Une étude menée par le chercheur Evan S. Dellon, professeur de la division de gastroentérologie et d’hépatologie de la faculté de médecine de l’université de Caroline du Nord, montre la découverte d’un nouvel anticorps monoclonal, appelé AK002 (lirentelimab), qui peut être utile pour la gastrite éosinophile et la duodénite éosinophile.
Ces dernières sont des maladies inflammatoires qui voient un niveau trop élevé d’éosinophiles et de mastocytes, des cellules qui servent le système immunitaire, à l’intérieur de l’estomac et du duodénum respectivement.

Ce sont des conditions qui sont très souvent sous-diagnostiquées. Les symptômes de la gastrite et de la duodénite éosinophile peuvent être des nausées, des douleurs abdominales chroniques, un gonflement abdominal, des vomissements, de la diarrhée et une perte d’appétit.
Les traitements actuels comprennent l’utilisation de corticostéroïdes ou de régimes spéciaux avec élimination de certains aliments. Toutefois, ces mesures ne sont pas toujours efficaces.
Cette nouvelle étude, qui a atteint la deuxième étape, montre qu’un nouvel anticorps monoclonal peut frapper le récepteur siglec-8. Ce dernier est un récepteur spécifique pour diminuer les éosinophiles et les mastocytes.

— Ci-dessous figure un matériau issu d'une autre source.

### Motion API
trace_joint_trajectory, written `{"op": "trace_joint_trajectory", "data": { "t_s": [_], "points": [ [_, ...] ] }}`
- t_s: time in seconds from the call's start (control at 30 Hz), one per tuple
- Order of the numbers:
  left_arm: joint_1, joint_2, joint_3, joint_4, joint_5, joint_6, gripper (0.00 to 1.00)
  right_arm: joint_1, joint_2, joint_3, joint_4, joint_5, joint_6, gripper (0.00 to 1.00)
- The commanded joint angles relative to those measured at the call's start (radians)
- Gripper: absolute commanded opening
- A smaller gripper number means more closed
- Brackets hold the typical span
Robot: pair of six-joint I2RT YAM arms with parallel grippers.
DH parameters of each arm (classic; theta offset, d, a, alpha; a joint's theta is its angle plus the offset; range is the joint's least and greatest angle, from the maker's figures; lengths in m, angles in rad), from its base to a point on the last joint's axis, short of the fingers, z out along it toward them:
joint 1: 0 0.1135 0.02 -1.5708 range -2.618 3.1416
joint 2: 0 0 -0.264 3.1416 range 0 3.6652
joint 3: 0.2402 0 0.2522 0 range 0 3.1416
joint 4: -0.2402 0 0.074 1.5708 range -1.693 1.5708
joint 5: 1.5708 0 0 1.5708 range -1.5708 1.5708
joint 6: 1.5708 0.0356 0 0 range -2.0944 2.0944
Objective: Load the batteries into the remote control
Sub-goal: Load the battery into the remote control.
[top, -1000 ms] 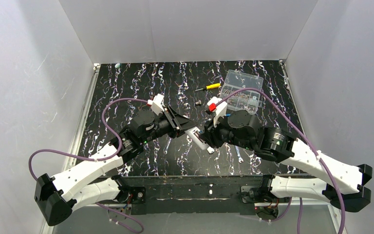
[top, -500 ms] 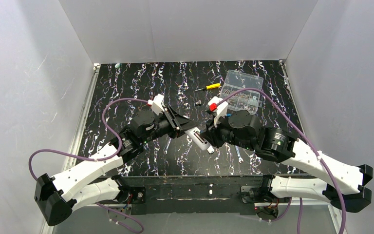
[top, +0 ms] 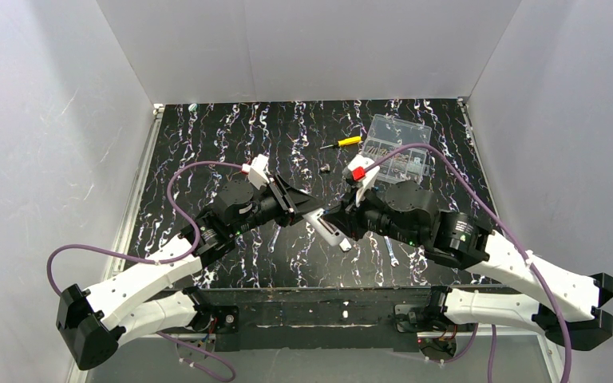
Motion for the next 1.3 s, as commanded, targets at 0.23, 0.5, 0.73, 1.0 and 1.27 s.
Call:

« Cette étude est importante pour plusieurs raisons. Il s’agit du premier essai randomisé sur les gastrites/duodénites éosinophiles, qui sont des affections mal étudiées pour lesquelles il existe un besoin urgent de nouveaux traitements pour les patients. Deuxièmement, le médicament a un nouveau mécanisme d’action via le récepteur siglec-8, et cette étude démontre maintenant la preuve de concept dans les maladies gastro-intestinales éosinophiles (EGID) de l’utilité de cibler cette voie. Enfin, les résultats démontrent l’efficacité. Les patients ont non seulement bénéficié d’une réduction significative du nombre d’éosinophiles dans les tissus, mais aussi d’une amélioration substantielle des symptômes par rapport au placebo, explique M. Dellon dans le communiqué de presse.
Au cours des expériences, l’anticorps AK002 s’est avéré plus efficace que le placebo.